Najam, J., and Bailey, J., concur.
2
Smith also advances two additional arguments. First he claims that the “Miami Superior Court I clearly
made errors in its June 18, 2002 sentencing of Smith under 52D07-0104-CF-00043.” (Smith’s Br. 4). Smith
did not appeal his conviction from Miami County. We will not consider this argument now because if an
issue was known and not raised on direct appeal, it is waived. Ben-Yisrayl v. State, 729 N.E.2d 102, 110 (Ind.
2000).
Second, Smith claims that his “obligation to register was limited to I.C. [§] 5-2-12-4, and it was terminated
when I.C. [§] 5-2-12-4 terminated.” (Smith’s Br. 5). In support of this assertion, he cites Hevner v. State, 919
N.E.2d 109 (Ind. 2010) for the proposition that the legislature repealed INDIANA CODE § 5-2-12-4. Smith
omitted part of the sentence he cites. The full sentence reads, “[w]hile Hevner was awaiting trial in 2006, the
Legislature repealed Ind. Code § 5-2-12-4 and recodified the statute at Ind. Code § 11-8-8-4.5.” Id. at 111.

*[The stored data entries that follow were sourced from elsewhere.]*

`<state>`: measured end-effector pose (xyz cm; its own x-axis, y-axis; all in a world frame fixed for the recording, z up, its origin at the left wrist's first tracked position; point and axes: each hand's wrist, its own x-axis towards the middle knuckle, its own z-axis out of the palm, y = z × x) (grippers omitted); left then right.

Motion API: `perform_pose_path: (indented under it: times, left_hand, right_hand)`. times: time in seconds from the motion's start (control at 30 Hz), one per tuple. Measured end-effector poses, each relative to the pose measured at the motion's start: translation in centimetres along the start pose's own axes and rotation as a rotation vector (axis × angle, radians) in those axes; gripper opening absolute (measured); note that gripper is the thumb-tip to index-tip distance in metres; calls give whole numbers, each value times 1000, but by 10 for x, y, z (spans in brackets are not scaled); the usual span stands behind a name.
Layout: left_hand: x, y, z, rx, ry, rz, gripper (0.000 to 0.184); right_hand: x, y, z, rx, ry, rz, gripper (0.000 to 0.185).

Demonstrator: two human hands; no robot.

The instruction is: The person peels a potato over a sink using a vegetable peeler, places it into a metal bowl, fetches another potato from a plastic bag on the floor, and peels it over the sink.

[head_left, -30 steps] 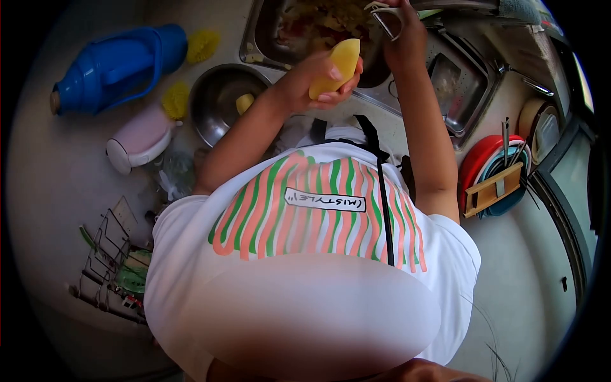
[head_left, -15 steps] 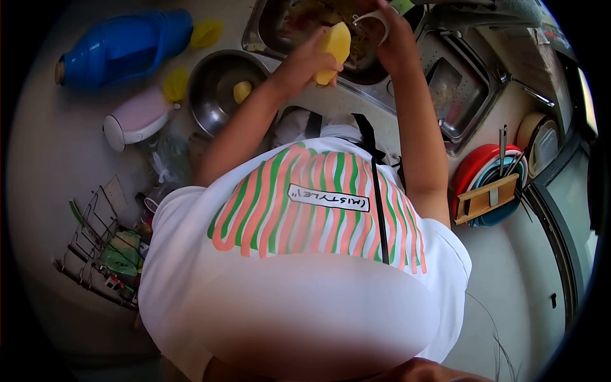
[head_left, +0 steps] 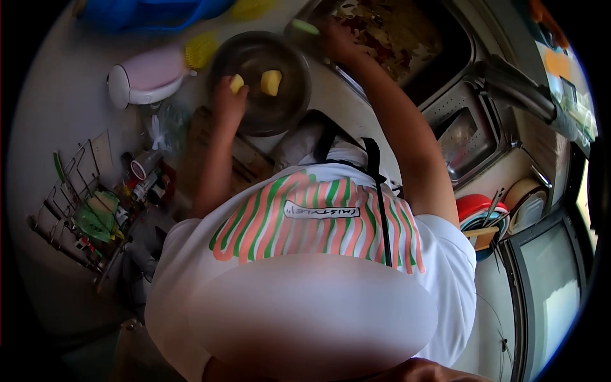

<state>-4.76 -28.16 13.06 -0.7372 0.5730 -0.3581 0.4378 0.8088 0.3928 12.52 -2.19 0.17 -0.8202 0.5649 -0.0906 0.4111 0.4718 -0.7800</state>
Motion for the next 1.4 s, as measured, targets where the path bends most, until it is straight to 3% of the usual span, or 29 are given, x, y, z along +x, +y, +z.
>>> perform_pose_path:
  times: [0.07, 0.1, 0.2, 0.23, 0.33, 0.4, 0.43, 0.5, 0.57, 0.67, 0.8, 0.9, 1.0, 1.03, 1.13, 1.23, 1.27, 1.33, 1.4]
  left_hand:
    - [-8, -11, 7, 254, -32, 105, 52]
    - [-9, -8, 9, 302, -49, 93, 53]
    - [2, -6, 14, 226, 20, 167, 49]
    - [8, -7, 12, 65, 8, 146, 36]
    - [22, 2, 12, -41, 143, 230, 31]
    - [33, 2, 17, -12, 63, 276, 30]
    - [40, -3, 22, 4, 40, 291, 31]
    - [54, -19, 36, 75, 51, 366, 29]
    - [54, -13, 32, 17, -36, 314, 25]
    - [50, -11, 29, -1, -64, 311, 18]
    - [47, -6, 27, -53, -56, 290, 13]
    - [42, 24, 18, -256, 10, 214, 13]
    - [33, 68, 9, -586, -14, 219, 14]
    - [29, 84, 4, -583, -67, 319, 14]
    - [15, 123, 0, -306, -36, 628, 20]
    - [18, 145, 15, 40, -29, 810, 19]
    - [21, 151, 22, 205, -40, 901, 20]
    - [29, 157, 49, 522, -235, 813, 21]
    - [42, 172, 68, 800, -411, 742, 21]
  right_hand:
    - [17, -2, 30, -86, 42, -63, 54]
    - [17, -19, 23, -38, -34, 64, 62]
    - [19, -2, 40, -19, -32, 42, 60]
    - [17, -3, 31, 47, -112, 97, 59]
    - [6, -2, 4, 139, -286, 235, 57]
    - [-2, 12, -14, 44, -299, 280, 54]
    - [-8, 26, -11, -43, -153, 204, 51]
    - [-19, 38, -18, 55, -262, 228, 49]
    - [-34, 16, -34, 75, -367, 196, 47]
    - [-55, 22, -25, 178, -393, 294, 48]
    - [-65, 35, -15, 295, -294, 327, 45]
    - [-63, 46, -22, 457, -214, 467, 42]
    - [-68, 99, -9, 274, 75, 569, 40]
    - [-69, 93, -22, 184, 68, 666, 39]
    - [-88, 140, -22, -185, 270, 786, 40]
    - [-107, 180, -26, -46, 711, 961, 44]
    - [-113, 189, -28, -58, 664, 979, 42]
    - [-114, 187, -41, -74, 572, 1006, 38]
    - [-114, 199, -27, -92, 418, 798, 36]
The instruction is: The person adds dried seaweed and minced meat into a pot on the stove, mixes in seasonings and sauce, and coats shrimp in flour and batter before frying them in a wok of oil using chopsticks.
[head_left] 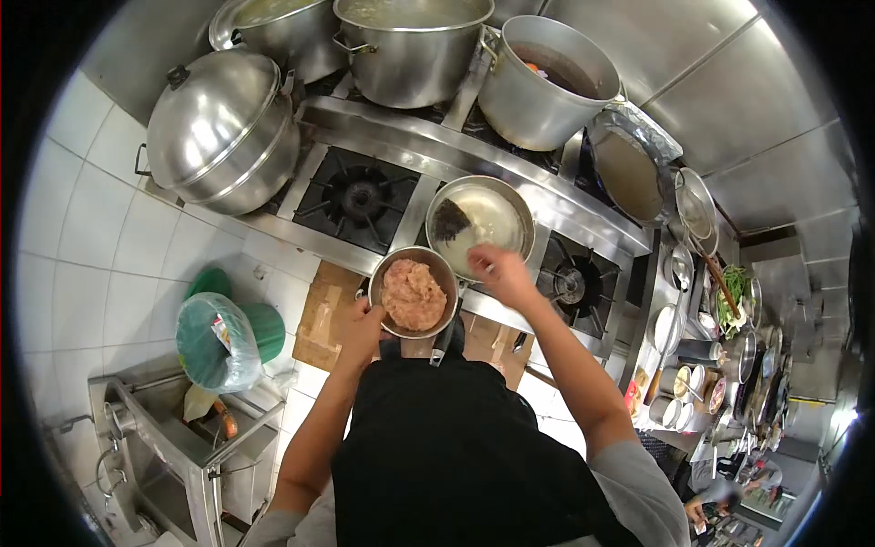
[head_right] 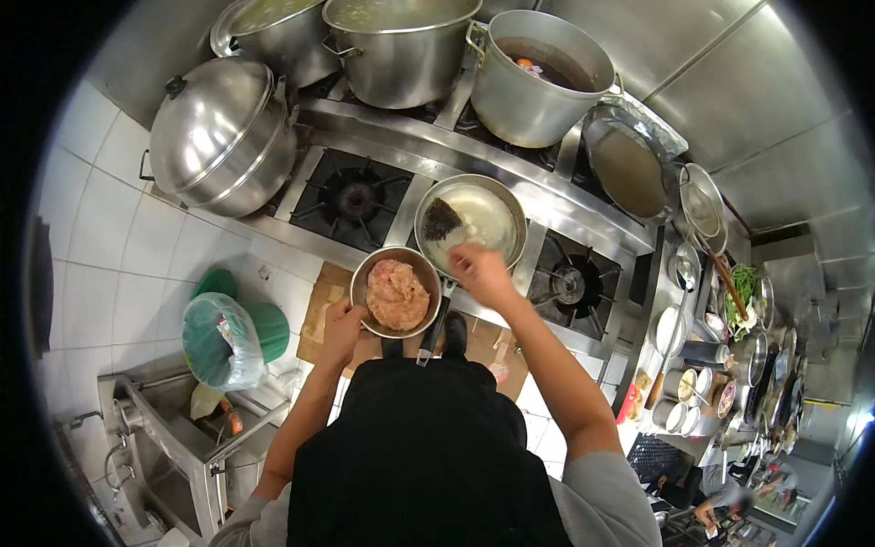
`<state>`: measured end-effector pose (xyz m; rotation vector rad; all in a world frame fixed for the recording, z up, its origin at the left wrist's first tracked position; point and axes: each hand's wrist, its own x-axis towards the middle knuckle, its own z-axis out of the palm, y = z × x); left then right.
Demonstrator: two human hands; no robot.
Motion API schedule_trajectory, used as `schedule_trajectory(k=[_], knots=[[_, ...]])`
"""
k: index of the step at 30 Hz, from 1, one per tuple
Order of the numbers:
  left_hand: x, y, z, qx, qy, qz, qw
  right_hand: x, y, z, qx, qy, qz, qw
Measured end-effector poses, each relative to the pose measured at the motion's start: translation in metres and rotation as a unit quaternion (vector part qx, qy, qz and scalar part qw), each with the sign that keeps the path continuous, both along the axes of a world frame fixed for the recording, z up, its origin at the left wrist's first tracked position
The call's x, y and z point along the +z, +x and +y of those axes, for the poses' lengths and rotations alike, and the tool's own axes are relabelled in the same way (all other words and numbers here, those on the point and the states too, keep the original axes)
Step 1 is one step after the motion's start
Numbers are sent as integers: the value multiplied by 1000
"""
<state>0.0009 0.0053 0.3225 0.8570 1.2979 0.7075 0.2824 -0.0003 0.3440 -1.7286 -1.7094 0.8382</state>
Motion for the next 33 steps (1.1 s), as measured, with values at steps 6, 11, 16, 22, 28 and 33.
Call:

(emphasis added). Moreover, Smith’s argument is equivalent to alleging that the charging information was
defective. If he wanted to raise such an argument, it was his responsibility to file a motion to dismiss under
INDIANA CODE § 35-34-1-4 no later than twenty days after the omnibus date, and failure to do so results in
waiver on appeal unless fundamental error occurred. Sharp v. State, 16 N.E.3d 470, 477-78 (Ind. Ct. App.
2014). Smith did not file a motion to dismiss, and he does not allege fundamental error. Accordingly, this
argument is also waived.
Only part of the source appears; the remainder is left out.